On November 14, 2017, the BRICS Policy Center launched the publication, Nobody Enters, Nobody Leaves—Urban Mobility and the Right to the City in Complexo do Alemão, the result of a partnership between researchers Sérgio Veloso and Vinícius Santiago, from Rio de Janeiro’s Pontifical Catholic University (PUC-Rio), the BRICs Policy Center (BPC), and Coletivo Papo Reto media collective from Complexo do Alemão.
The launch event featured a panel discussion with the book’s two authors, Veloso and Santiago, as well as Thainã de Medeiros from Coletivo Papo Reto and Raquel Barros from the NGO FASE.
The new study sought to highlight two dimensions of mobility: inside and outside the favela. However, one influence on the study turned out to shape the way the research developed: violence. At the end of January, armed conflict intensified and Military Police invaded eleven homes in the Nova Brasilia favela, a strategic point in Complexo do Alemão. This situation led to the temporary suspension of the research project, with modifications to its direction and content. Thereafter, the researchers decided to integrate violence into the study as a key variable. The right to life, which is even more fundamental than the right to the city, became a priority focus.
What does it mean to feel safe in Complexo do Alemão?
Some risks are perceived to be greater outside the favela than inside it, such as the risk of being robbed or approached by police. As such, many people feel a sense of security upon entering the favela. For example, favela resident and Coletivo Papo Reto activist Thainã de Medeiros said he feels more insecure on his daily walk between the metro station and the entrance to the favela than when he is in the favela itself. During this part of his commute, he worries about being searched by the Military Police or being robbed. Still, however, other rights are impeded within the favela itself, such as the right to move freely and be in the street, and even the right to be safe in one’s own home, due to the shootings that can start at any moment.

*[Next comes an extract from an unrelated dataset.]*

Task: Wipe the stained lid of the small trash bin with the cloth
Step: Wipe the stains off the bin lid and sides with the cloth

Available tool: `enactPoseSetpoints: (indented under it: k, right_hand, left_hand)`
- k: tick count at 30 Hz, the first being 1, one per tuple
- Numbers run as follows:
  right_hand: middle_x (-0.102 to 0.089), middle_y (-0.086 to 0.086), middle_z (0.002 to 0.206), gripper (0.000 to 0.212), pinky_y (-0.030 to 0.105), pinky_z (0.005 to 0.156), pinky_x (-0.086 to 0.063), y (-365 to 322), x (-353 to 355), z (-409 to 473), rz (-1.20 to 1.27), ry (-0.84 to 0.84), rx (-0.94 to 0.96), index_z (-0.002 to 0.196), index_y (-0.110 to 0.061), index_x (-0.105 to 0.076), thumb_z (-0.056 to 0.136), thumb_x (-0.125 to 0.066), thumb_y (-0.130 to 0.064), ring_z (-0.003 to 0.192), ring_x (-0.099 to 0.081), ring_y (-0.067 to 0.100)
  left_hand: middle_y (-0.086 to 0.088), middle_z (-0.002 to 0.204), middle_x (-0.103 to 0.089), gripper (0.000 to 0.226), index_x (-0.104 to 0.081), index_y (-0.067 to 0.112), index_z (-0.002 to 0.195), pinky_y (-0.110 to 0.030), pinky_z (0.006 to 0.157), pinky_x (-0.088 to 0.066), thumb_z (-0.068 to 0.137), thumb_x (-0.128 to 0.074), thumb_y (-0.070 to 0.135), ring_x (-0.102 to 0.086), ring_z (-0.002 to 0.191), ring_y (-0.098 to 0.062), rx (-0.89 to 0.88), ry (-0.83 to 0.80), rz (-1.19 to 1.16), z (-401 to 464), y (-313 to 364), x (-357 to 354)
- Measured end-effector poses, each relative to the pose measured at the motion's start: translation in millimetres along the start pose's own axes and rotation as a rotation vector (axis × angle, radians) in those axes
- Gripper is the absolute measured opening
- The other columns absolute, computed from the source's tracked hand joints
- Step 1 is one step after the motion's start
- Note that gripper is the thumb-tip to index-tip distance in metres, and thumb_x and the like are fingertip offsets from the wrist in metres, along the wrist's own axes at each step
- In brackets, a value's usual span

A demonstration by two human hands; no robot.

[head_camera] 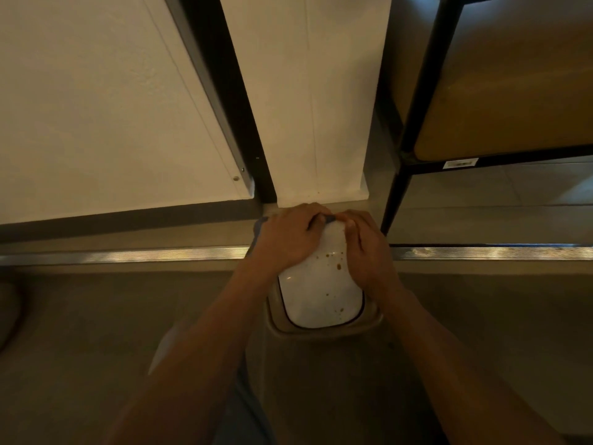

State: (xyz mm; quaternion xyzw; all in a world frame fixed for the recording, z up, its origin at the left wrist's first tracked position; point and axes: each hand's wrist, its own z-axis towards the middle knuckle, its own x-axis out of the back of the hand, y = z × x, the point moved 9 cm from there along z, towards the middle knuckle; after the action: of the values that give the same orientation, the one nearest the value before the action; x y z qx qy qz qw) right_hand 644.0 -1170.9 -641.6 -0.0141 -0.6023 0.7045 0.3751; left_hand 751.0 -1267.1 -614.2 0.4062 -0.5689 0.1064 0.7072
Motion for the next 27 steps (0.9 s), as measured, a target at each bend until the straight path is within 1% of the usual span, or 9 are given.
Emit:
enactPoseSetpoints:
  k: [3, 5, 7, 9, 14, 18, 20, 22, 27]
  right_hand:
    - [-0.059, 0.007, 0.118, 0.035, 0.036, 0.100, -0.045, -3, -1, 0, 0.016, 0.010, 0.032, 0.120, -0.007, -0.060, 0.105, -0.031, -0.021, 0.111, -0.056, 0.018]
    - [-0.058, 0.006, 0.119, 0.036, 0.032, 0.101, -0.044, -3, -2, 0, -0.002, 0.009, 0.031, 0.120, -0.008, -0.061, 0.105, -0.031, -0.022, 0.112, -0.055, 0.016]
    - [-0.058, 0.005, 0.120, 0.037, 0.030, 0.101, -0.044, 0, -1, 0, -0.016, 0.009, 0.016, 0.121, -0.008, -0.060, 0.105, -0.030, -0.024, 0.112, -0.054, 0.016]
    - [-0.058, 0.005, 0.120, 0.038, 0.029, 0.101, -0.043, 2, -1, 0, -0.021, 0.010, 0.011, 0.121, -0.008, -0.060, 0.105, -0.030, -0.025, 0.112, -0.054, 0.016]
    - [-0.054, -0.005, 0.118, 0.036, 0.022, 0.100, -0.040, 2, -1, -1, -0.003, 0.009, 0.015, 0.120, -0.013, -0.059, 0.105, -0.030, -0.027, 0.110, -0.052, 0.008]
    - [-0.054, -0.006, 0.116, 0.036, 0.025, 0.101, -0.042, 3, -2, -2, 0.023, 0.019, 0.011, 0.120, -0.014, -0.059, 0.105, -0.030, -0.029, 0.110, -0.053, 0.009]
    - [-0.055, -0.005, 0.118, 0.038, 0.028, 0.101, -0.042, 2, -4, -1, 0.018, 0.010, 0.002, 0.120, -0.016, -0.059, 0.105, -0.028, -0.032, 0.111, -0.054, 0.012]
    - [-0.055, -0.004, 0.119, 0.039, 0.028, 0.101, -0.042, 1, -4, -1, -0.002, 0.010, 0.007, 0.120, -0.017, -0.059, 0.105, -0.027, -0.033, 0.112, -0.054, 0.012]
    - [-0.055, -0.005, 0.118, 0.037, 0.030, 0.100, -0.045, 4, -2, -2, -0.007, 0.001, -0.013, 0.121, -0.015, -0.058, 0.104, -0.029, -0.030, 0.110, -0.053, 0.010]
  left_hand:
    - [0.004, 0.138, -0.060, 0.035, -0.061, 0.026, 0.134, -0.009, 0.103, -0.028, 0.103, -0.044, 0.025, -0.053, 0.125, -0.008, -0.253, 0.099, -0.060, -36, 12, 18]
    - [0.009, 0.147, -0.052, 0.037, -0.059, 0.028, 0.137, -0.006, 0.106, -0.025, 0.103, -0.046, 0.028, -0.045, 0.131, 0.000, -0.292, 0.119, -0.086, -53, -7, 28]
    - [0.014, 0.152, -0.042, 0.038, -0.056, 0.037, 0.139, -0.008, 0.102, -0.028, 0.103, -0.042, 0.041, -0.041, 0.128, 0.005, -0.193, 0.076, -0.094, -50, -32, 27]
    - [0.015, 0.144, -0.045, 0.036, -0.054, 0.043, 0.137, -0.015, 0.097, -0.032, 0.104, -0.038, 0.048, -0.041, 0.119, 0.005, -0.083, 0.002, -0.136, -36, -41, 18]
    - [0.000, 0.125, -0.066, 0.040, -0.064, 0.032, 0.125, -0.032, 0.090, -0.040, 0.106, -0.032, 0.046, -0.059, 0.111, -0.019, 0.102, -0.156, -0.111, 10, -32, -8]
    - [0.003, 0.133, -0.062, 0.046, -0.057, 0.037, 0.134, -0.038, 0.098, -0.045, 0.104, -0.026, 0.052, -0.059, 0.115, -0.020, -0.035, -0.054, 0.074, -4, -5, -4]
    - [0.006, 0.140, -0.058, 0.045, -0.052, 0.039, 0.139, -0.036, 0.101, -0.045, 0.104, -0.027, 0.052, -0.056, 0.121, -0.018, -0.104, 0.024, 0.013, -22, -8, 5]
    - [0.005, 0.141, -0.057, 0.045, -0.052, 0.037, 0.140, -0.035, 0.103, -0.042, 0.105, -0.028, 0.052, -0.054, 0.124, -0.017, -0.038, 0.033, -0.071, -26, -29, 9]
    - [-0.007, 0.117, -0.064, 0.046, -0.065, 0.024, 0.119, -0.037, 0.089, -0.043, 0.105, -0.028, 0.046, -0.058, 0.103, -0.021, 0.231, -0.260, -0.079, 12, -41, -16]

The State: between presence and absence
“The state does not enter. When it does, it only enters with a rifle,” de Medeiros explained. Simultaneously absent and present, the State of Rio de Janeiro is present in this zone through its armed forces, but is absent in terms of its failure to provide basic public services to the population. The reorganization of bus lines was one of the principal complaints expressed by Alemão residents surveyed for this study, because since the restructuring they have no longer been able to get to the South Zone directly. Other changes to the public transportation network include restricted schedules such that “the train works well in the Baixada (in metropolitan Rio), but on the weekend it stops running at 6pm,” explained Raquel Barros, who said these changes “are other forms of segregation.” The educator from FASE interprets this absence of the state as “a modality of state presence.”

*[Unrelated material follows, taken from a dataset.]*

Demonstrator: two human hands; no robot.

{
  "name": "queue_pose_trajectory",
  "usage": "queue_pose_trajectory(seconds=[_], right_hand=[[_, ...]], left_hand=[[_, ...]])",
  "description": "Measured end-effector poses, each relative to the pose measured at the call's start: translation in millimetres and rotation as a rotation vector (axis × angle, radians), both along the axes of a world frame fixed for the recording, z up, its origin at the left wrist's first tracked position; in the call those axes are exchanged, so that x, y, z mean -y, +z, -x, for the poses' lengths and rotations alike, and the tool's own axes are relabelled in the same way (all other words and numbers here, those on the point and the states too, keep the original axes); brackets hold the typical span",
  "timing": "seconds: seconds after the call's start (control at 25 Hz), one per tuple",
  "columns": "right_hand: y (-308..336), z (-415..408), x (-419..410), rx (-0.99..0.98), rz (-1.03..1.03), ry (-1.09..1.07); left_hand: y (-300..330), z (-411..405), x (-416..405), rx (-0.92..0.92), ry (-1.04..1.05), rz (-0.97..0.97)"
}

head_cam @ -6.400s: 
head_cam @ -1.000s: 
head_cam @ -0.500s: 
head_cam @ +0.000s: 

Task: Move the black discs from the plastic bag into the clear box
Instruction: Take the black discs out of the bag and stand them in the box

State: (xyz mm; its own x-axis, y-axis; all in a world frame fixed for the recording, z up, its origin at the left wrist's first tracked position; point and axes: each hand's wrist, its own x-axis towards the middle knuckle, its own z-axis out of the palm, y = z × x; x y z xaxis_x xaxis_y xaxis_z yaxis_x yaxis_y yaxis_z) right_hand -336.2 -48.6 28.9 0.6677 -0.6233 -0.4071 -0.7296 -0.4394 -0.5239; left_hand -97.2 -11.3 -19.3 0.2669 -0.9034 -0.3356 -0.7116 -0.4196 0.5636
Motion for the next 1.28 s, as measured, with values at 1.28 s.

Strategies for getting in, out, and around the favela
Faced with this deficient presence of the state, residents have built collective responses based on the principle of “us for us: I help you and you help me.” Rooted in this ethos, residents themselves have developed transportation services and mechanisms to fill the gaps left by the State. De Medeiros reflected: “The favela resident is the one who moves around the city most, and therefore he must invent new ways of living in it: sleeping in the Central station, jumping the ticket barrier, taking vans.” Moto-taxi drivers also play a key role in residents’ mobility, drawing upon their detailed knowledge of the favela and where they can drive safely. The study found that 57% of the residents of the Grota and Nova Brasília communities of Alemão ride the bus, 12% take mototaxis, and another 12% utilize kombi vans. These strategies, in the context of a failed and absent State, allow residents to circulate and “get by along the edges,” leaving and returning to Complexo do Alemão on a daily basis.